Data items
=-=-=-=-=
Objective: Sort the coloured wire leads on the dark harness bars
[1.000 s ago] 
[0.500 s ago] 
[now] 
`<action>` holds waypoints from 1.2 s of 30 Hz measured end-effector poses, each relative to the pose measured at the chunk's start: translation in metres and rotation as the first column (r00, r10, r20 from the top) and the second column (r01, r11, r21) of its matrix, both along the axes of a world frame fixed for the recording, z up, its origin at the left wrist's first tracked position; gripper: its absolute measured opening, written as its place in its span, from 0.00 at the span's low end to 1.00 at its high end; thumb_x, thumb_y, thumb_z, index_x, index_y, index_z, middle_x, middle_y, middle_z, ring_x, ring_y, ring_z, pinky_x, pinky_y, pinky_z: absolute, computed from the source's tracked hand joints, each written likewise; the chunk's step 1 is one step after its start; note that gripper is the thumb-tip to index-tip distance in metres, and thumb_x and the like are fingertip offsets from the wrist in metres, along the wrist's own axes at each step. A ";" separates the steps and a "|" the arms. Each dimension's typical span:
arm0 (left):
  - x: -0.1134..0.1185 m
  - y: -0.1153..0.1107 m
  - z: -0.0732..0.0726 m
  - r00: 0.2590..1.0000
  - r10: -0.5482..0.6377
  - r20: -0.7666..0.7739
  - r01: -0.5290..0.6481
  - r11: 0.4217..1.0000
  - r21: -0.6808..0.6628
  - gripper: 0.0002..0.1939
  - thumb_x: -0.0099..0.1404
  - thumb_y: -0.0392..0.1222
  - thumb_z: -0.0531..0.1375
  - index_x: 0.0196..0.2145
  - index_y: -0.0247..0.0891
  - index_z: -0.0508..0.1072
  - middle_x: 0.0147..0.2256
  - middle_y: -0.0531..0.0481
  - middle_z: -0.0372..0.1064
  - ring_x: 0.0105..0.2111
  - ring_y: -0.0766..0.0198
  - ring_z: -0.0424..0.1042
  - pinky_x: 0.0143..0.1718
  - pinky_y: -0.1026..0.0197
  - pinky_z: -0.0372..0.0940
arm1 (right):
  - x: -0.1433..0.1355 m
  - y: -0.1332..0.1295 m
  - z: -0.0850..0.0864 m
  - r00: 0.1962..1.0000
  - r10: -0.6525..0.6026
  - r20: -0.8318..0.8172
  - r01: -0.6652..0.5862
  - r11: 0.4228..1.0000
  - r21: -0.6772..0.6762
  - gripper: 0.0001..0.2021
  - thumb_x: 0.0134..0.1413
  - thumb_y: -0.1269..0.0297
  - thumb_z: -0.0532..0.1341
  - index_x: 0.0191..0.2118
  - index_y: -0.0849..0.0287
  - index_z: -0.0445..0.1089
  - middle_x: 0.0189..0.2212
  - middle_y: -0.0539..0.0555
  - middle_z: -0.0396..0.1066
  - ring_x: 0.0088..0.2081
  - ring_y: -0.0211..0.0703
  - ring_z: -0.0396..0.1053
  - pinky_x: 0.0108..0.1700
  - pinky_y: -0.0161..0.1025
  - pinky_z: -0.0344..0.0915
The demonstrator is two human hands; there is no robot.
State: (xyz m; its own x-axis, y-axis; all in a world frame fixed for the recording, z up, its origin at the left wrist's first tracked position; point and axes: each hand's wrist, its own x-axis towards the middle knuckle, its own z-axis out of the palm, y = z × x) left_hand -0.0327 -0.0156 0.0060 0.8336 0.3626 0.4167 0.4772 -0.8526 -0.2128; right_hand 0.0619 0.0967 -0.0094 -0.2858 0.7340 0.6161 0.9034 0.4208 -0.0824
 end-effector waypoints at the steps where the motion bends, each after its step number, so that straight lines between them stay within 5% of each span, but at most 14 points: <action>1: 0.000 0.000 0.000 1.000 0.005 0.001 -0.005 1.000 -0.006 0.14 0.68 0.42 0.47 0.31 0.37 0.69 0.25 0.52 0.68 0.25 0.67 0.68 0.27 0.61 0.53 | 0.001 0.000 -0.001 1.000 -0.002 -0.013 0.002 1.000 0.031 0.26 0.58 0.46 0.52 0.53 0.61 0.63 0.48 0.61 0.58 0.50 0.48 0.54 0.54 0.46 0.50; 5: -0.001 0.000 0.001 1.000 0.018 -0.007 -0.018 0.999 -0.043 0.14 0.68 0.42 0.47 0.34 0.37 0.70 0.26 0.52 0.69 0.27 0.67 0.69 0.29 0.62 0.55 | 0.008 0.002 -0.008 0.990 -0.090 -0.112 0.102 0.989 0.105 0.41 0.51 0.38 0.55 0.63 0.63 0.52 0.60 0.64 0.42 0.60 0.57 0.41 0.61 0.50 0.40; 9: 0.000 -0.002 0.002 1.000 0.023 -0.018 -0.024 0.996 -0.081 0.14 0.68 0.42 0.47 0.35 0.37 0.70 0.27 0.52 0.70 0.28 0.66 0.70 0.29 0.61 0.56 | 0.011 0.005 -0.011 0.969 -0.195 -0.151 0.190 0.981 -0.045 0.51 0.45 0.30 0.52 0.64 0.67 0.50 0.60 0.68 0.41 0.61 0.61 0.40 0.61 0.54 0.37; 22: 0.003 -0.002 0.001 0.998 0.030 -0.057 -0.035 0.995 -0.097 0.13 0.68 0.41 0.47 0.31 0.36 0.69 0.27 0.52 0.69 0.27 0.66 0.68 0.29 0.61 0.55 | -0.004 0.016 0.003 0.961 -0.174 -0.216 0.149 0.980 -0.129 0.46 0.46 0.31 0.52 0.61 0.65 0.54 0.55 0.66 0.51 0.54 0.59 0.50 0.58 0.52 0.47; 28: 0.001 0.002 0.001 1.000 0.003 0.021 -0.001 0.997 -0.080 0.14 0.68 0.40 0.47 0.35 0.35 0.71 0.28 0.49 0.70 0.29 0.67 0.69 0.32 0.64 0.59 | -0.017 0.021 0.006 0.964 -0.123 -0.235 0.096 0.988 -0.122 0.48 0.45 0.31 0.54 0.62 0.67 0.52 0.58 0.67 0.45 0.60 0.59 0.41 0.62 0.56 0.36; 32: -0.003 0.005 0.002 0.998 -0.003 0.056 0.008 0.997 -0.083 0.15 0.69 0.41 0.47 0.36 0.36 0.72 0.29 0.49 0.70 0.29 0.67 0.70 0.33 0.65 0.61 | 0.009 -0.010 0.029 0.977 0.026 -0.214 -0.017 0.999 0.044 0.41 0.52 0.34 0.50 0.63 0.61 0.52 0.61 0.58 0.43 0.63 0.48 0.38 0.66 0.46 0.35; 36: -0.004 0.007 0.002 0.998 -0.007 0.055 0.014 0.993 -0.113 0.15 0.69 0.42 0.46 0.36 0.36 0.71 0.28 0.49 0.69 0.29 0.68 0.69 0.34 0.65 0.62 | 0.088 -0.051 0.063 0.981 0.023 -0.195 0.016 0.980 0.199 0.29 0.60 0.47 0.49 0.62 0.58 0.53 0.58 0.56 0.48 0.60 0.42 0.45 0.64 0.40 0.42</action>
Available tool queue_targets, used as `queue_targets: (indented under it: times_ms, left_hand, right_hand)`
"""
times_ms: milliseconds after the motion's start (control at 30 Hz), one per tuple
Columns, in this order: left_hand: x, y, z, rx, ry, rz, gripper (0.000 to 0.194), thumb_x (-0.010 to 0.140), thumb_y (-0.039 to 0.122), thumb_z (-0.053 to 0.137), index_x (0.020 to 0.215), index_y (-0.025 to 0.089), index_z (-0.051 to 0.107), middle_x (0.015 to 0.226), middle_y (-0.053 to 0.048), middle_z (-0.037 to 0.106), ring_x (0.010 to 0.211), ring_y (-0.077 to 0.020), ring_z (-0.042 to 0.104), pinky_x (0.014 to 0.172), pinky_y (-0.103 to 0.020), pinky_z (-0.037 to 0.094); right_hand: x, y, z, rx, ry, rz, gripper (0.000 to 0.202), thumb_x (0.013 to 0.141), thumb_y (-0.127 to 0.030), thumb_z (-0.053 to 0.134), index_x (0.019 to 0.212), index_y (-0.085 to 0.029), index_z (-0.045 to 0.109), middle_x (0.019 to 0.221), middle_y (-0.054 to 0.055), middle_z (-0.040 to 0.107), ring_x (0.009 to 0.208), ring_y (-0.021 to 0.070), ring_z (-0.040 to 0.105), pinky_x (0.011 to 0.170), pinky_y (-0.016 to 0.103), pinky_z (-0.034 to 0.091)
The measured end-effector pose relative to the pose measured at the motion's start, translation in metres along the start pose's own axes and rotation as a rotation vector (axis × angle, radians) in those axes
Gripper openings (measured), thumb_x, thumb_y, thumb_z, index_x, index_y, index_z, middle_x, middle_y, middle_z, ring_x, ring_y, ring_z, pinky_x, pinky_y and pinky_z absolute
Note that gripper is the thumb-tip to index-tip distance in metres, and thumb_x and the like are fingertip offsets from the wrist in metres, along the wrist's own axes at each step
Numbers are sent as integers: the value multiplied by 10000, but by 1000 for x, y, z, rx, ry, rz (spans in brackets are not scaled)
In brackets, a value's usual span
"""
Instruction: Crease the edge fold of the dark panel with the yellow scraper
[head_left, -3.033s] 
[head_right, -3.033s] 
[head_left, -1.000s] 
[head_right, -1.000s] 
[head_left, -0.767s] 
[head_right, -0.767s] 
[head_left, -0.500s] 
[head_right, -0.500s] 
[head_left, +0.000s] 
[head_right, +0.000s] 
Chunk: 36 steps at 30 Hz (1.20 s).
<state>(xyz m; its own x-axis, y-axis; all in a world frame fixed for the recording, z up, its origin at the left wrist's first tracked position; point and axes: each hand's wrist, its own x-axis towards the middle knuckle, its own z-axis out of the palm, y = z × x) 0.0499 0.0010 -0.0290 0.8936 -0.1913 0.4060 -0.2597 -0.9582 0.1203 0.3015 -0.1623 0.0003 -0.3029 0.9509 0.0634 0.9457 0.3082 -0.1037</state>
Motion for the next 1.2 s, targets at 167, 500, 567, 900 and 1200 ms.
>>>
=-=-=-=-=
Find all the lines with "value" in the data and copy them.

Solution to this problem:
Numbers are sent as integers: the value multiplied by 10000, but by 1000 for x, y, z, rx, ry, rz (spans in brackets are not scaled)
In brackets, a value's usual span

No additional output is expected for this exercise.